Richard North, 06/09/2016  
 


Assuming the responsibility of running the Brexit department certainly seems to have brought David Davis a little closer to reality than some of his former backbench colleagues.

From the despatch box yesterday, in what was described as his first lack-of-progress report, Davis at least managed to remind us that we have been in the European Union for 40-odd years, the links are very complicated and the effects on much of our society are quite complex.

We will not delay one day more than is necessary to do the job that we have to do, he said, but it is a complicated and extensive relationship that we have to untangle, and we will do so in good time.

But then, in the "stupid stakes", he would be struggling to complete with Bernard Jenkin, who announced to his incredulous Twitter audience that: "Some people don't seem to understand is: the single market IS the EU. You cannot be in the SM and not be in the EU". It is a pity no-one told the Norwegians.

Back in the House, Peter Lilley was doing his best, arguing that the two-year limit set down in article 50 "is an arbitrary maximum, not a necessary minimum". Most countries that have obtained independence or left a political union, he said – including India, Canada and Australia or the Czech Republic and Slovakia - have done so in far less than two years.

Lilley was to expand upon his stupidity in the obvious repository for such endeavour, the Telegraph, where he argued that: "We should seize the benefits of Brexit sooner rather than later".

According to Mr Lilley, joining the EC (back in 1972) was far more complex than leaving: and that barely took two years. And, since – in his view - every week that we delay Brexit costs the British taxpayer nearly £200 million in membership fees, both the Treasury and Health (which will have first call on extra spending) should be pushing for a speedy exit.

But, like so many with these nostrums which only marginally skirt insanity, Mr Lilly never lets us know how this should be achieved. But then, as we have seen, Mr Lilley has only a tenuous grasp of the issues, and prefers his opinions to mere facts.

Nevertheless, to the refrain of, "Is that it?", Davis has been able to add so little to the fount of human knowledge that even Lilley looked informative by contrast.

One suspects that there is a deeper agenda here. During the 1970-1972 entry negotiations, the view was taken by the British government that, given the open character of the Community and the fact that virtually all its developments and disputes became public knowledge with the minimum of delay, negotiations would have the same character.

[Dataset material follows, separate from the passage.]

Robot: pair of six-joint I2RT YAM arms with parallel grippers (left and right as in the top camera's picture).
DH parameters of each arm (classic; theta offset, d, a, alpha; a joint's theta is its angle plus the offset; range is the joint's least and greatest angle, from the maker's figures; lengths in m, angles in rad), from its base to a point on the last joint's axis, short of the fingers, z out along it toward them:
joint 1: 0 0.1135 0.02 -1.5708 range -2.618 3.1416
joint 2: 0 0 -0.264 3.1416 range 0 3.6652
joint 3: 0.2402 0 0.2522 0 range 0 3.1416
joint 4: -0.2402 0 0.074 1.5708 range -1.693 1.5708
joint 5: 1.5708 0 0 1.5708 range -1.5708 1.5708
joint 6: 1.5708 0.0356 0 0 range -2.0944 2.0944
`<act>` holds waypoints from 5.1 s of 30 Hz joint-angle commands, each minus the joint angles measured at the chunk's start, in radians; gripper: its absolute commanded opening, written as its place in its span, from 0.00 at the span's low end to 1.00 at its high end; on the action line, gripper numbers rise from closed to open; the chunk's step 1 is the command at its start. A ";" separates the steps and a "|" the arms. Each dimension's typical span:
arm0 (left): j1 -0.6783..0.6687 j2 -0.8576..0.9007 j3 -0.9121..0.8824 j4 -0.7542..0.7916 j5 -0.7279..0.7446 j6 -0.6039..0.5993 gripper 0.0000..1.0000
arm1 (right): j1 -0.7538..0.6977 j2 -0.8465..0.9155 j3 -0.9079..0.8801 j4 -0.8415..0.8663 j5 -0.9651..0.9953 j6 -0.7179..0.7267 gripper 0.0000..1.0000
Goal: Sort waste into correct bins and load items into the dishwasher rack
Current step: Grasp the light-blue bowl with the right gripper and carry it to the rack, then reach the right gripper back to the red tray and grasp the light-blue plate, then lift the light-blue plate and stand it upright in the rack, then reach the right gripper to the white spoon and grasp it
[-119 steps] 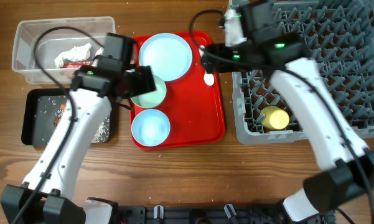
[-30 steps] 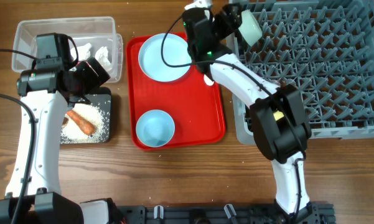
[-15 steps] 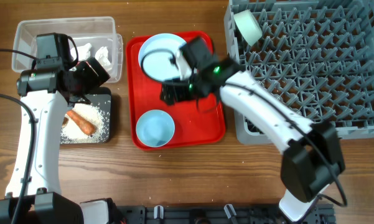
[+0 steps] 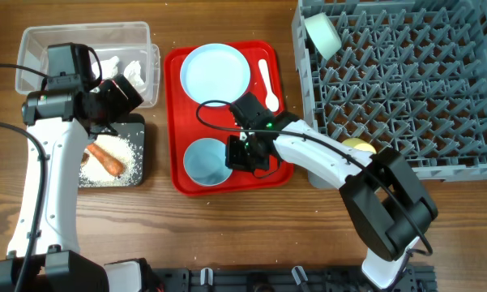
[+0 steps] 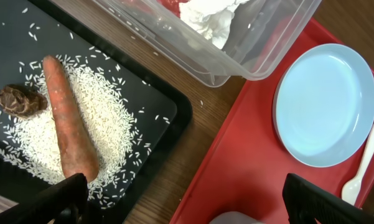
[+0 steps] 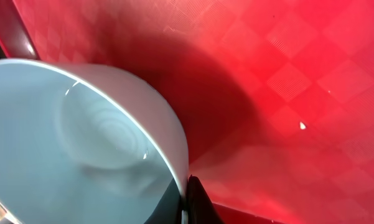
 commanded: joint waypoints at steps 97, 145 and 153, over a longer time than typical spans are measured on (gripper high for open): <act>0.006 -0.020 0.017 0.000 -0.006 -0.002 1.00 | -0.241 -0.388 0.401 -0.118 1.066 -0.605 0.04; 0.006 -0.020 0.017 0.000 -0.006 -0.002 1.00 | -0.225 0.267 0.401 0.022 0.497 -0.706 0.63; 0.006 -0.020 0.017 0.000 -0.006 -0.002 1.00 | -0.226 0.363 0.401 0.089 0.497 -0.706 0.52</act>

It was anticipated that it would be difficult to conceal the substance of discussions, and t was assumed that everything of importance would inevitably become public knowledge and be spread over the media by opportunistic hacks.

However, the greater problem turned out to be exactly the opposite. Towards the end of the negotiations, journalists in Brussels had become so thoroughly bored with the multiplicity of highly technical subjects still under discussion that they were ready to be content with fairly superficial information.

There was little difficulty in concealing information from journalists. Instead, the problem was in getting them interested and motivated enough for them to report was happening. The issue died of boredom. A few more of these "lack-of-progress" reports and we could end up repeating history.